DaVinci Resolve et son application puissante
DaVinci Resolve est une référence en matière d’étalonnage professionnel. De nombreux studios de cinéma et de télévision à travers le monde l’utilisent pour ses puissants outils. La page d’étalonnage de DaVinci Resolve est spécialement conçue pour des réglages poussés. Elle propose des outils avancés tels que les courbes, les Nœuds et les effets de couleur. Le système de nœuds de DaVinci Resolve est l’un de ses plus grands atouts. Les nœuds fonctionnent comme les calques sur Photoshop. Chaque nœud peut recevoir différents effets et réglages, ce qui permet de garder une flexibilité incroyable. Vous pouvez facilement ajouter, supprimer ou modifier l’un d’eux sans affecter le reste de votre travail. Vous aurez accès à des outils professionnels pour la correction des couleurs, tels que la balance des blancs fine, les courbes de saturation, et des masques pour isoler des zones spécifiques de l’image.
Resolve propose une bibliothèque de LUTs que vous pouvez utiliser pour donner instantanément un look particulier à votre vidéo. Il est également possible de créer vos propres LUTs pour un usage futur.
L’étalonnage numérique, l’étape à ne plus sous-estimée
L’étalonnage vidéo est un élément essentiel de la production audiovisuelle, transformant des images brutes en des images impctantes. En comprenant les enjeux de l’étalonnage, les caractéristiques à prendre en compte lors de l’enregistrement, ainsi que les outils disponibles sur Adobe Premiere Pro et DaVinci Resolve, tout vidéaste peut améliorer ses productions, qu’il soit amateur ou professionnel.

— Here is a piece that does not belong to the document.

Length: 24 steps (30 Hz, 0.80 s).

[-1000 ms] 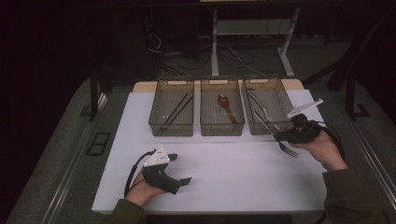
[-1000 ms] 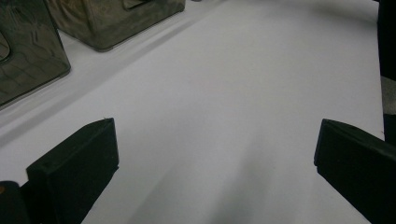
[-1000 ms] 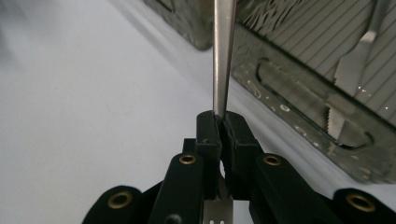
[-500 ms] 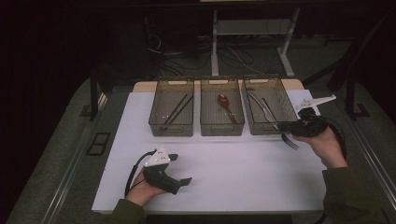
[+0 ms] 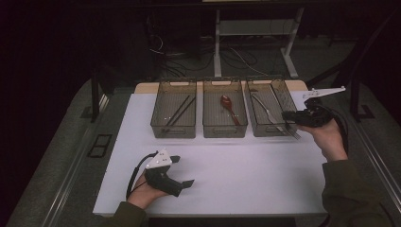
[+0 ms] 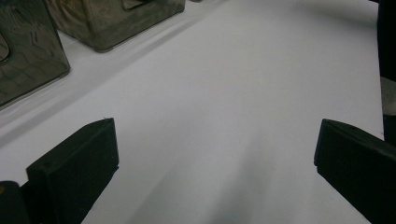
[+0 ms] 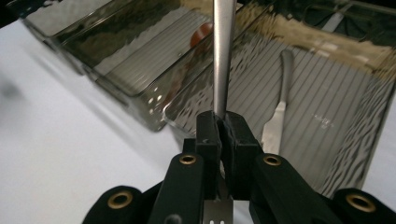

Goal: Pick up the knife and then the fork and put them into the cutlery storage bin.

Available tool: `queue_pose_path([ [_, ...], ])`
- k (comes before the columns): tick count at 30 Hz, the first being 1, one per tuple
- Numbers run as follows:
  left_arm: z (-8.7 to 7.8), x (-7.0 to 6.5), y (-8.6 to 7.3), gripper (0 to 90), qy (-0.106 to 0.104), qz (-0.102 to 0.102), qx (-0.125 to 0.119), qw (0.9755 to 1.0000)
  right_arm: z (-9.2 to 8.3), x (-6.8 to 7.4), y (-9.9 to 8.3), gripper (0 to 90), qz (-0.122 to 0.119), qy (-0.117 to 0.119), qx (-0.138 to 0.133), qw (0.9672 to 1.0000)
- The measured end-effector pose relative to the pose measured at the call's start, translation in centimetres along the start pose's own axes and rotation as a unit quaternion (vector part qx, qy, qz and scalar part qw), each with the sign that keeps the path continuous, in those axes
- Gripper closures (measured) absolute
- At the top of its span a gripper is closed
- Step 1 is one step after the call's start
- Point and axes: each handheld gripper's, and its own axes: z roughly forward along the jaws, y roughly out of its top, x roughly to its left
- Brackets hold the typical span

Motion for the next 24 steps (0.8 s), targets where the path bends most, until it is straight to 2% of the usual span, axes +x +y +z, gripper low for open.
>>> queue_pose_path([
  [10,0.0,0.0,0.0,0.0,-0.001,0.001,0.001,1.0,0.8,-2.0,1.8,84.5,0.017,-0.03,-0.027,0.999],
  [16,0.0,0.0,0.0,0.0,-0.001,0.0,0.0,1.0,1.8,-3.4,2.6,84.5,0.02,-0.042,-0.026,0.9986],
  [24,0.0,0.1,0.0,0.0,-0.002,0.0,-0.001,1.0,3.6,-5.2,2.6,84.5,0.022,-0.056,-0.029,0.9978],
])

J’espère que mon article vous aura aidé à comprendre l’étalonnage et à l’aborder avec confiance et créativité. Retenez que la couleur dans votre prochaine œuvre, un court-métrage, un clip musical peut faire toute la différence dans la façon dont l’histoire sera perçue. . Que vous travailliez sur Adobe premirer pro ou DaVinci Resolve, la pratique continue augmentera vos compétences sur l’étalonnage et vous comprendrez avec quel impact la modification de l’un ou l’autre aspect ( exposition, courbe RGB , LUT) affecte votre image. J’espère que je vous ai convaincu de l’importance du travail sur vos prises de vue et que vous embarquerez dans cette aventure et explorerez les possibilités infinies de la colorimétrie pour faire briller votre vision artistique.